In the data below, find each line containing the string "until" and return it.
═════ MATERIAL FOR THE TASK
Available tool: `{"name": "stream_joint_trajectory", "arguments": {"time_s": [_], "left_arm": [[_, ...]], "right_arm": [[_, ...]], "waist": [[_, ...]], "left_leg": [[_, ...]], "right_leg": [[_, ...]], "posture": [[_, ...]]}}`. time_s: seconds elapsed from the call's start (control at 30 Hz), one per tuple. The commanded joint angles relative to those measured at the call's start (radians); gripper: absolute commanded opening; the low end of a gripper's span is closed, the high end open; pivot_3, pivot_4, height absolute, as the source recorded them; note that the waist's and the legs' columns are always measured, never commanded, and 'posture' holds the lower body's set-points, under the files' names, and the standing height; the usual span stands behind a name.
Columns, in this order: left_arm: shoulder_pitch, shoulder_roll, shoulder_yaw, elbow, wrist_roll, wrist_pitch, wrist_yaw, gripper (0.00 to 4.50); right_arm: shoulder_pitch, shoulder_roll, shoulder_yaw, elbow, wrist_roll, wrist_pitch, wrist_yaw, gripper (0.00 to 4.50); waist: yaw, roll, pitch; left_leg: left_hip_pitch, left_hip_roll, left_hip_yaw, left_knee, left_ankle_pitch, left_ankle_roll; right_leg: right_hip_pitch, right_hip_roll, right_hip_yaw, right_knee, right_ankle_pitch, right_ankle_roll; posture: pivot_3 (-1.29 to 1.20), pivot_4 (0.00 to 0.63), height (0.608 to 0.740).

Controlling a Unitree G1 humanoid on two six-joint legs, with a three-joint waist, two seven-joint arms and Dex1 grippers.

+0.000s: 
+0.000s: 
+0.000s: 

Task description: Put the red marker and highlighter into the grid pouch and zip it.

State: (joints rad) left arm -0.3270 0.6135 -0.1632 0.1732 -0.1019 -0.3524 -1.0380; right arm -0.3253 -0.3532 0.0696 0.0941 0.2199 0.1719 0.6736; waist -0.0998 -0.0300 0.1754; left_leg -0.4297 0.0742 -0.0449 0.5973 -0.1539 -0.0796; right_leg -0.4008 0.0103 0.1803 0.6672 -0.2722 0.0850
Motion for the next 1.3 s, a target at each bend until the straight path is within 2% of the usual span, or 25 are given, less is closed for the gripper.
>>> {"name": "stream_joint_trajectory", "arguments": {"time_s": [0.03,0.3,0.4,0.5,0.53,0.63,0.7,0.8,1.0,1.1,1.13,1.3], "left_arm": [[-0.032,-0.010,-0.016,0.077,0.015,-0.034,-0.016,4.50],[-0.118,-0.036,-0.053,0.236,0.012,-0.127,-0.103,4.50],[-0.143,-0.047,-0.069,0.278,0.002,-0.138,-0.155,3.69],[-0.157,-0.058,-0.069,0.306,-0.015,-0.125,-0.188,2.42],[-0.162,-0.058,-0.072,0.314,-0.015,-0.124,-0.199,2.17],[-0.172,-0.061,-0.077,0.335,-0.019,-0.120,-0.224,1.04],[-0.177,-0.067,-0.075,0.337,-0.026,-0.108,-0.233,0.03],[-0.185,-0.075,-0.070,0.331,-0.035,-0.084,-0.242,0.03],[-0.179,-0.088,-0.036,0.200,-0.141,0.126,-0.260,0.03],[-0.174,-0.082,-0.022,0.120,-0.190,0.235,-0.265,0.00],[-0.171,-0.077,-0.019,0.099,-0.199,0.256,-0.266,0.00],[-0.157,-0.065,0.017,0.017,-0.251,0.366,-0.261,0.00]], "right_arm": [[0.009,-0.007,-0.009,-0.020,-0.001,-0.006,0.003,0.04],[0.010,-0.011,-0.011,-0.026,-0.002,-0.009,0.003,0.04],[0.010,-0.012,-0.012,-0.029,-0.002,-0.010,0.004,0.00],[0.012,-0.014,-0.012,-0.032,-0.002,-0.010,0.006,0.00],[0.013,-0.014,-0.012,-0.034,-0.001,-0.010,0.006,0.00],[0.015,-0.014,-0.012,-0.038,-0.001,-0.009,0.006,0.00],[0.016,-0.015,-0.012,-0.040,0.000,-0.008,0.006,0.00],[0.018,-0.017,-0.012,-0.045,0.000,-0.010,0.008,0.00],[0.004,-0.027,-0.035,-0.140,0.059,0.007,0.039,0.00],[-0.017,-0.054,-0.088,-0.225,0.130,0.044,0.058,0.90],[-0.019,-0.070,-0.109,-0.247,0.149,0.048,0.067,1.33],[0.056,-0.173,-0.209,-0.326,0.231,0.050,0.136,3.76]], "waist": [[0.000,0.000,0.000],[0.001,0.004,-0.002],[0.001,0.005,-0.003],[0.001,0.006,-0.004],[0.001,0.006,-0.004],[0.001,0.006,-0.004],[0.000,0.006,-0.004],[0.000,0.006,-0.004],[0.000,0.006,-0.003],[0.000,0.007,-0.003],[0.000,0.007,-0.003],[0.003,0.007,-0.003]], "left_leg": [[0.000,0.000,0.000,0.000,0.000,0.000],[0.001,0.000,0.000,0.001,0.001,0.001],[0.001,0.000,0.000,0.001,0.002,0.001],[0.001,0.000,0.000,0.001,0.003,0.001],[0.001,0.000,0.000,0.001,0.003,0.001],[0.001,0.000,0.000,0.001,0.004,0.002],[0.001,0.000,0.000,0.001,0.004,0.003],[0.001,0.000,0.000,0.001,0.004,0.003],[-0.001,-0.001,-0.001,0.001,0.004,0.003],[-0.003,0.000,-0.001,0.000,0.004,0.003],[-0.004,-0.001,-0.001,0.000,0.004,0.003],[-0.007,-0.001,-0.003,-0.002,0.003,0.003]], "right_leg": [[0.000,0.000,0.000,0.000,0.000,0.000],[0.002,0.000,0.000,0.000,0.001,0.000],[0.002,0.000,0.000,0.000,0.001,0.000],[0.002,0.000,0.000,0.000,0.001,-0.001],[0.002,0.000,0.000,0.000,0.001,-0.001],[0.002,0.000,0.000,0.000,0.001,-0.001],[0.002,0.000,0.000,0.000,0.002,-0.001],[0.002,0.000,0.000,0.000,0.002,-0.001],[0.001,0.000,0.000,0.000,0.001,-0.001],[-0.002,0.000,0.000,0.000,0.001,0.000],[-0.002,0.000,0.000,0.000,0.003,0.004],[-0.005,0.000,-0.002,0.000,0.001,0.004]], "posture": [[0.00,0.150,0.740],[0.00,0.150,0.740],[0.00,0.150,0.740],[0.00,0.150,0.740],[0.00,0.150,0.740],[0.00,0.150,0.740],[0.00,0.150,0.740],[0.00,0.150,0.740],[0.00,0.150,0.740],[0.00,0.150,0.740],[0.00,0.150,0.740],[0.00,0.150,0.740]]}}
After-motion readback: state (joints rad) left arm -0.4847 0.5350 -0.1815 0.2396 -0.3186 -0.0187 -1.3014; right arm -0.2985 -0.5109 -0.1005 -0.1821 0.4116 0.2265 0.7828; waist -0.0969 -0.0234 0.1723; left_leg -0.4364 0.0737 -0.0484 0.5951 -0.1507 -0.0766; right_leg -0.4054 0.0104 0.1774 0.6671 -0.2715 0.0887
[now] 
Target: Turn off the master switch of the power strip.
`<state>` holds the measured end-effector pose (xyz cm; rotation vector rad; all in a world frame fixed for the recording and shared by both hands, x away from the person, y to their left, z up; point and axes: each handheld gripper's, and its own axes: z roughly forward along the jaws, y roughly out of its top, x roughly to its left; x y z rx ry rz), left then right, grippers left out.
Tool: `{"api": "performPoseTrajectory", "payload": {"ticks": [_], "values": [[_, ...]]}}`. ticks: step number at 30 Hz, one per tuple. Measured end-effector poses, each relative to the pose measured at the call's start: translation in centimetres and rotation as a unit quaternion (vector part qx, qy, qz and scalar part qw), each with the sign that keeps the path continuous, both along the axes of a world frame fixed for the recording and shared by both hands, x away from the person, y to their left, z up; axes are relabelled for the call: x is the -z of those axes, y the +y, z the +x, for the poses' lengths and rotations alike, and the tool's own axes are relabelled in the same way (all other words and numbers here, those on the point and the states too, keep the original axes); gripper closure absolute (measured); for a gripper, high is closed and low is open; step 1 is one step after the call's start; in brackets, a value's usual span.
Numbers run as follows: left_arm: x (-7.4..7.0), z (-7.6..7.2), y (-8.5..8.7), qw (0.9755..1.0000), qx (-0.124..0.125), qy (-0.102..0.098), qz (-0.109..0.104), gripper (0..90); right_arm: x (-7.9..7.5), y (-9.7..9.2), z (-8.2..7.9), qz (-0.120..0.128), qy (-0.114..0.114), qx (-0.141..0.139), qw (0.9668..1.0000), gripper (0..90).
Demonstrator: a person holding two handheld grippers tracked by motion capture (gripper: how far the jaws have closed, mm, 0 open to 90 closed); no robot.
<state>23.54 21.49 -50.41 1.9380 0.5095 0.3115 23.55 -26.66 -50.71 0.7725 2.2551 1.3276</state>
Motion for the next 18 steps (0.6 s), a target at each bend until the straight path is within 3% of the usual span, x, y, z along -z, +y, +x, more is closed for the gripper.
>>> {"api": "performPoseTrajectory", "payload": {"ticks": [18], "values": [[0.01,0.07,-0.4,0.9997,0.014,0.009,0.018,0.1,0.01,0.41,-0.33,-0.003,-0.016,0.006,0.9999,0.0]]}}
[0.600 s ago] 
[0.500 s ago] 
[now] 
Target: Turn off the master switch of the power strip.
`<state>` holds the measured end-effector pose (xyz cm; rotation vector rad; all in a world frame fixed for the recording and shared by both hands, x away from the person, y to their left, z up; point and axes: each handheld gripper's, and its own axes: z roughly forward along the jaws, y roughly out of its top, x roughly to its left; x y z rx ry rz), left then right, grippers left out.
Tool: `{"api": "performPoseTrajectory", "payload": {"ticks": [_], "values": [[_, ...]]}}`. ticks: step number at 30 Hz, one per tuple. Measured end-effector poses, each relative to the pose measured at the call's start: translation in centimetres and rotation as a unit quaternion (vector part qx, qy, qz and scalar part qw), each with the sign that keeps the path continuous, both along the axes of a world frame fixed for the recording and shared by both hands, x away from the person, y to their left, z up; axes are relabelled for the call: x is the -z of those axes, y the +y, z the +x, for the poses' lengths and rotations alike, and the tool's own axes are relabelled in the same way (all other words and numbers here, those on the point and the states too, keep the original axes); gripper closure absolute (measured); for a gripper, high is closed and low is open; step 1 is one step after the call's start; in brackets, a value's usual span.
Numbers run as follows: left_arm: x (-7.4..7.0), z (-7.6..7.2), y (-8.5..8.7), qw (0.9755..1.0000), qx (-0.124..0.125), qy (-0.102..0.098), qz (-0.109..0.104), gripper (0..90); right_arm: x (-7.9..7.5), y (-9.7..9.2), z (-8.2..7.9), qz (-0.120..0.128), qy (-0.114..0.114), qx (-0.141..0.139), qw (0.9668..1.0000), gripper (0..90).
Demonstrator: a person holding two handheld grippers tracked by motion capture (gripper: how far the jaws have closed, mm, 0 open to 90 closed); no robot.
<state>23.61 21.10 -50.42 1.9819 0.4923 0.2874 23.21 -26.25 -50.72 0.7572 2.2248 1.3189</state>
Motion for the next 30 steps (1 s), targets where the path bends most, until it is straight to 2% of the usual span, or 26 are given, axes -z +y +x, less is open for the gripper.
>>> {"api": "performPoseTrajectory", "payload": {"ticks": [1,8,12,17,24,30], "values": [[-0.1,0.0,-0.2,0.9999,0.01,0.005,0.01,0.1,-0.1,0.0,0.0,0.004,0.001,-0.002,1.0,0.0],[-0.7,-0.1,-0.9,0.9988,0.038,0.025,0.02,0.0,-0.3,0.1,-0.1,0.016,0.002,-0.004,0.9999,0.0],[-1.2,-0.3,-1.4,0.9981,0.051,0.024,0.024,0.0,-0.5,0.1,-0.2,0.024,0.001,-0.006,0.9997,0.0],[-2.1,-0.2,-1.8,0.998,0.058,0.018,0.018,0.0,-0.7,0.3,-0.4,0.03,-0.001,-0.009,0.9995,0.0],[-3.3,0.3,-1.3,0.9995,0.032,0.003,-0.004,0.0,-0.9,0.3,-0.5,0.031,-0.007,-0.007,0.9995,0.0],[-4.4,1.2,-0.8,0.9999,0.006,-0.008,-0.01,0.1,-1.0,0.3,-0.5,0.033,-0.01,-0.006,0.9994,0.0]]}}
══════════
## PROBLEM SOLUTION
Motion for the next 1.3 s, a target at each bend until the straight path is within 2% of the usual span, or 25 are given, less is closed for the gripper.
Motion for the next 18 steps (0.6 s), a target at each bend until the straight path is within 3% of the usual span, x, y, z along -z, +y, +x, more is closed for the gripper.
Motion for the next 30 steps (1 s), targets where the path bends most, until it is straight to 2% of the usual span, or 26 are given, axes -z +y +x, less is open for the gripper.

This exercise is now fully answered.